Despite its role in homogenizing populations, hybridization has also been proposed as a means to generate new species. The conceptual basis for this idea is that hybridization can result in novel phenotypes through recombination between the parental genomes, allowing a hybrid population to occupy ecological niches unavailable to parental species. A key feature of these models is that these novel phenotypes ecologically isolate hybrid populations from parental populations, precipitating speciation. Here we present an alternative model of the evolution of reproductive isolation in hybrid populations that occurs as a simple consequence of selection against incompatibilities. Unlike previous models, our model does not require small population sizes, the availability of new niches for hybrids or ecological or sexual selection on hybrid traits. We show that reproductive isolation between hybrids and parents evolves frequently and rapidly under this model, even in the presence of ongoing migration with parental species and strong selection against hybrids. Our model predicts that multiple distinct hybrid species can emerge from replicate hybrid populations formed from the same parental species, potentially generating patterns of species diversity and relatedness that mimic adaptive radiations.

Clonal interference and Muller’s ratchet in spatial habitats
Jakub Otwinowski, Joachim Krug
(Submitted on 18 Feb 2013 (v1), last revised 23 Jul 2014 (this version, v3))
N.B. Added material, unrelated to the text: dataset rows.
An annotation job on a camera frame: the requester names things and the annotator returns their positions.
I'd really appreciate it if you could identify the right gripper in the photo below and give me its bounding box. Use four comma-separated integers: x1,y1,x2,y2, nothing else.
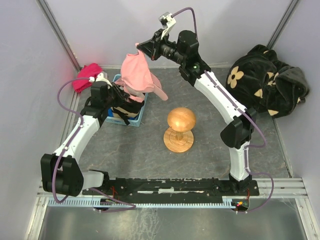
136,29,186,66

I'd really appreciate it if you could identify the black and tan hat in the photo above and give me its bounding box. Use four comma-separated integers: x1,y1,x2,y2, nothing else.
111,100,145,126

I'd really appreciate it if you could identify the pink cap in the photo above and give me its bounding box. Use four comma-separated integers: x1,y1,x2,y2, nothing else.
120,50,168,101
115,77,145,103

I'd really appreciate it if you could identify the blue perforated plastic basket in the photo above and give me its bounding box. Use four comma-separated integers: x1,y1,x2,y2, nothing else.
104,73,151,127

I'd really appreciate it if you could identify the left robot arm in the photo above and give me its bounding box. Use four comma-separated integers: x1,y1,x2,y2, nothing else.
40,81,130,198

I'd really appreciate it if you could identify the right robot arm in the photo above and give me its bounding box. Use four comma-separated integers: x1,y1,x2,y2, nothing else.
136,29,257,196

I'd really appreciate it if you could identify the magenta cloth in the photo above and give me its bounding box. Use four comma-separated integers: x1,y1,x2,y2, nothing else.
72,63,103,93

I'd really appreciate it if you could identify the wooden hat stand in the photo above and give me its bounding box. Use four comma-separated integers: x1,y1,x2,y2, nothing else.
163,107,196,153

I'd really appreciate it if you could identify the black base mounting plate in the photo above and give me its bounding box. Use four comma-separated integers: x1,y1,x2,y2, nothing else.
97,178,260,204

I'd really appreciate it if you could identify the black floral plush blanket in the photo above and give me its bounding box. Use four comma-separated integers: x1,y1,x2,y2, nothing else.
225,44,310,119

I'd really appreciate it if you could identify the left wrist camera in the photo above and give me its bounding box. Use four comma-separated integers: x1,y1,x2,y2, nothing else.
89,71,112,86

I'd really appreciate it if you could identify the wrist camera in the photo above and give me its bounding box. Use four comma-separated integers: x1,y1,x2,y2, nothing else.
158,12,176,40
89,71,112,86

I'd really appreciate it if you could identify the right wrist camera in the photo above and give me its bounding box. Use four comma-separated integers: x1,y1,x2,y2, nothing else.
158,12,176,40

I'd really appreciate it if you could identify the left corner aluminium post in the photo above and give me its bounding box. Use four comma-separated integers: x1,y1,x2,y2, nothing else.
36,0,82,72

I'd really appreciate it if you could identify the corner aluminium post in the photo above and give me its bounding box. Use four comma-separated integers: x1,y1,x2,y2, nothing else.
266,0,301,49
36,0,82,72

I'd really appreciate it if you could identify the right corner aluminium post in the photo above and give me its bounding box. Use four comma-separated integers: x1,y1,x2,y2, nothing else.
266,0,301,49

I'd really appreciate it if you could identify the aluminium rail frame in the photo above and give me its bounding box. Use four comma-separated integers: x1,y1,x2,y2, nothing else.
36,177,309,200

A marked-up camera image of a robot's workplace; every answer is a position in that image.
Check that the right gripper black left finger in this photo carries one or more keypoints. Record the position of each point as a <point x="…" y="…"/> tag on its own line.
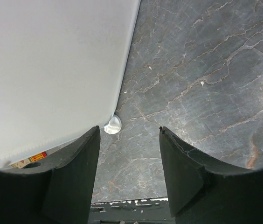
<point x="54" y="190"/>

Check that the gold sardine tin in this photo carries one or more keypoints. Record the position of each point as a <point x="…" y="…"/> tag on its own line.
<point x="24" y="162"/>

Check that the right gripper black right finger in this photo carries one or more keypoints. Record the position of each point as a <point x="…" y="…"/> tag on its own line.
<point x="204" y="190"/>

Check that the white plastic cube cabinet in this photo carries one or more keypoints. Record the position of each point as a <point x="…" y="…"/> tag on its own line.
<point x="61" y="69"/>

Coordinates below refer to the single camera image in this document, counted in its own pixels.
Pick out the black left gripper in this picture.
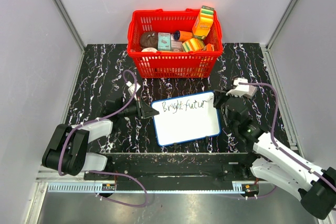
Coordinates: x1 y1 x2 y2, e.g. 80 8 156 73
118 95 159 120

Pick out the blue framed whiteboard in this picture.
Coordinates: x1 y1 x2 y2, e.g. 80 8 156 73
151 91 221 147

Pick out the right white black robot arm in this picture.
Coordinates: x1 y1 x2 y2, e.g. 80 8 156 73
213 90 335 220

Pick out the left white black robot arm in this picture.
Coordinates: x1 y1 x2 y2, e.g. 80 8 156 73
41 98 160 180

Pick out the pink white eraser box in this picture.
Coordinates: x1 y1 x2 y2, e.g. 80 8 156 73
244 84 257 99

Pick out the red plastic shopping basket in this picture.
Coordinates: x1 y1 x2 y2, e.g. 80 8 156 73
127 6 223 78

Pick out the orange snack packet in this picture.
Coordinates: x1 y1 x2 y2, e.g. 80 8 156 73
203 44 215 51

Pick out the white round lid container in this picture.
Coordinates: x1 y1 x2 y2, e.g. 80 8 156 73
141 47 157 53

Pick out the yellow green sponge pack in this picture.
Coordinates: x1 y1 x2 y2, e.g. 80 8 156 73
182 38 205 52

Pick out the pink white small box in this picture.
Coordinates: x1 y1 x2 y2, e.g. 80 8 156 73
171 34 183 52

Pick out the brown round bread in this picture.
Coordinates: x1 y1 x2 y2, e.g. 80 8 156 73
140 31 158 48

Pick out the teal small box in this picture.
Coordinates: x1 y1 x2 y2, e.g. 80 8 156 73
157 33 171 51

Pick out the orange blue-capped bottle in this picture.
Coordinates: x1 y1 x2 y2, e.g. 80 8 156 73
173 30 193 42

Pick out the orange juice carton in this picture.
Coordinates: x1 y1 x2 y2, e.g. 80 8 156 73
192 6 214 40

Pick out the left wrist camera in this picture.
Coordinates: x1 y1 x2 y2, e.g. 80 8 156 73
126 81 141 100

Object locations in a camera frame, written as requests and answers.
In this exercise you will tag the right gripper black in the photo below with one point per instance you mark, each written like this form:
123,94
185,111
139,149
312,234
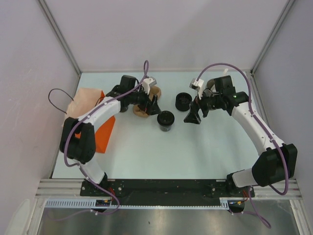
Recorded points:
193,117

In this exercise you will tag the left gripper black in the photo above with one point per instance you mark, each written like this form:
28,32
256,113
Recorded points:
151,107

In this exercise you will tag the black cup lid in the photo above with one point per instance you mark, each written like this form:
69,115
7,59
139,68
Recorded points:
165,116

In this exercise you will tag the orange paper bag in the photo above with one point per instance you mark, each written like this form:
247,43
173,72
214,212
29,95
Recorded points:
83,102

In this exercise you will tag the dark single cup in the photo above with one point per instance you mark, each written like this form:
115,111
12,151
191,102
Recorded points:
165,126

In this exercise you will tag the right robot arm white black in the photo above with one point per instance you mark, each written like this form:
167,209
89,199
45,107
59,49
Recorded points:
276,161

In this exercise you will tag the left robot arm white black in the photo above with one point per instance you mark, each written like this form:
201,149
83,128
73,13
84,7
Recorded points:
78,136

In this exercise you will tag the middle black coffee cup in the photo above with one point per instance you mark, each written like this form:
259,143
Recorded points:
182,101

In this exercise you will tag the left brown pulp cup carrier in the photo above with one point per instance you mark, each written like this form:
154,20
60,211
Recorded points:
141,113

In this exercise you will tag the grey straw holder cup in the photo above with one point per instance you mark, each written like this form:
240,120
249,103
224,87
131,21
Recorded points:
210,84

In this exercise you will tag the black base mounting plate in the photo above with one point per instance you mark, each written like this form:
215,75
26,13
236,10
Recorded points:
148,190

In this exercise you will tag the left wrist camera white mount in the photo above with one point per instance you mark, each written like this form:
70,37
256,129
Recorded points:
147,83

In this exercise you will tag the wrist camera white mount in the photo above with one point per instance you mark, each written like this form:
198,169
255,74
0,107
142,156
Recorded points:
197,85
147,83

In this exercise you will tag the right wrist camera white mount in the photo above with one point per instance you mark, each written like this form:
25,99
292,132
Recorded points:
197,85

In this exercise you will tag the aluminium frame rail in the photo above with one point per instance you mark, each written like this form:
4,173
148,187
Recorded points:
70,188

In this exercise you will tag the white slotted cable duct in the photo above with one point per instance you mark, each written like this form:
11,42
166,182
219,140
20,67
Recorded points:
215,204

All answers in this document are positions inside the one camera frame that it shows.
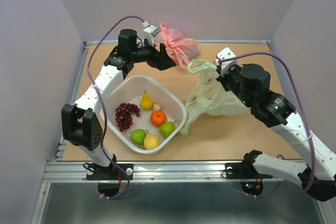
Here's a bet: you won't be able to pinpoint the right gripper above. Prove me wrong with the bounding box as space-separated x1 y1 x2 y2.
216 64 253 108

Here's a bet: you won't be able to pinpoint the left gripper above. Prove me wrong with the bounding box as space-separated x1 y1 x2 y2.
131 37 176 71

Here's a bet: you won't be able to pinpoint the green plastic bag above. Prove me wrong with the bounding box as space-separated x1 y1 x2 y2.
180 59 248 135

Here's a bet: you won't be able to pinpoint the orange fake tangerine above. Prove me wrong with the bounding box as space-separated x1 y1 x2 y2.
150 110 166 127

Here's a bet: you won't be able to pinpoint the green fake pear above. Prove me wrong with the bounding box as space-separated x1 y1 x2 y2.
159 121 175 138

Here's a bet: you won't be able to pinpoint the red fake grapes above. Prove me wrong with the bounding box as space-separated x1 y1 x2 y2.
115 103 140 132

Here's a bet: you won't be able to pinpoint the green fake apple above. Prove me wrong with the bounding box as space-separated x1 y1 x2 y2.
130 129 147 145

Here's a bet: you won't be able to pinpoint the yellow fake round pear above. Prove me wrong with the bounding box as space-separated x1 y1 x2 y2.
143 130 161 150

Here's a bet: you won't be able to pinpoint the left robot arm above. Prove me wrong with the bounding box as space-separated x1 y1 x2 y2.
61 25 176 179

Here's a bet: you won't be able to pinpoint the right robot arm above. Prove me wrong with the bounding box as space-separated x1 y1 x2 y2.
216 63 335 201

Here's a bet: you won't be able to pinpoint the pink tied plastic bag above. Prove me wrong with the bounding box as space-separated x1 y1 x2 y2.
155 23 201 69

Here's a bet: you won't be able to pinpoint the small beige fake garlic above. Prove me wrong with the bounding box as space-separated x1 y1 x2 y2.
153 103 162 111

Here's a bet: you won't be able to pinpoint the white plastic basket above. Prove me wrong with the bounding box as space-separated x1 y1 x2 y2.
104 75 186 155

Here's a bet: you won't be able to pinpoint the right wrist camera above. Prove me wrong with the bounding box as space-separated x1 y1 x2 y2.
214 47 238 76

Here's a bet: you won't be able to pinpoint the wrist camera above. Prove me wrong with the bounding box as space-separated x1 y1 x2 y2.
142 20 161 46
214 47 238 76

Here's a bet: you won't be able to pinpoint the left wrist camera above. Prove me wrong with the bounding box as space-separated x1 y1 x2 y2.
142 20 161 46

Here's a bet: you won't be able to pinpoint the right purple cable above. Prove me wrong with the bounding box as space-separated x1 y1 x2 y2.
217 51 316 199

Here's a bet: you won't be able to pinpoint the purple cable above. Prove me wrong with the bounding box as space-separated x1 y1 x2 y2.
217 51 316 199
86 15 131 200

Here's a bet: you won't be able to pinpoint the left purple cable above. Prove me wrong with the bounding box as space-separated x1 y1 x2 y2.
86 15 131 200

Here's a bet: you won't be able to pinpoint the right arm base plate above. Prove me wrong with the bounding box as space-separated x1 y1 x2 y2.
224 162 273 179

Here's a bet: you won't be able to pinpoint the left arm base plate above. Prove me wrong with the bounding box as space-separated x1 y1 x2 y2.
83 162 127 181

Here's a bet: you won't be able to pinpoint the aluminium front rail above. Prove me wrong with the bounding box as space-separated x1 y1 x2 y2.
41 159 322 183

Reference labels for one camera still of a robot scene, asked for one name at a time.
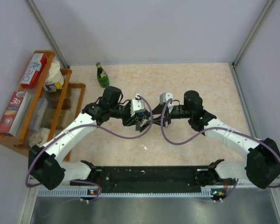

Competition between independently arising beneficial mutations is enhanced in spatial populations due to the linear rather than exponential growth of clones. Recent theoretical studies have pointed out that the resulting fitness dynamics is analogous to a surface growth process, where new layers nucleate and spread stochastically, leading to the build up of scale-invariant roughness. This scenario differs qualitatively from the standard view of adaptation in that the speed of adaptation becomes independent of population size while the fitness variance does not. Here we exploit recent progress in the understanding of surface growth processes to obtain precise predictions for the universal, non-Gaussian shape of the fitness distribution for one-dimensional habitats, which are verified by simulations. When the mutations are deleterious rather than beneficial the problem becomes a spatial version of Muller’s ratchet. In contrast to the case of well-mixed populations, the rate of fitness decline remains finite even in the limit of an infinite habitat, provided the ratio Ud/s2 between the deleterious mutation rate and the square of the (negative) selection coefficient is sufficiently large. Using again an analogy to surface growth models we show that the transition between the stationary and the moving state of the ratchet is governed by directed percolation.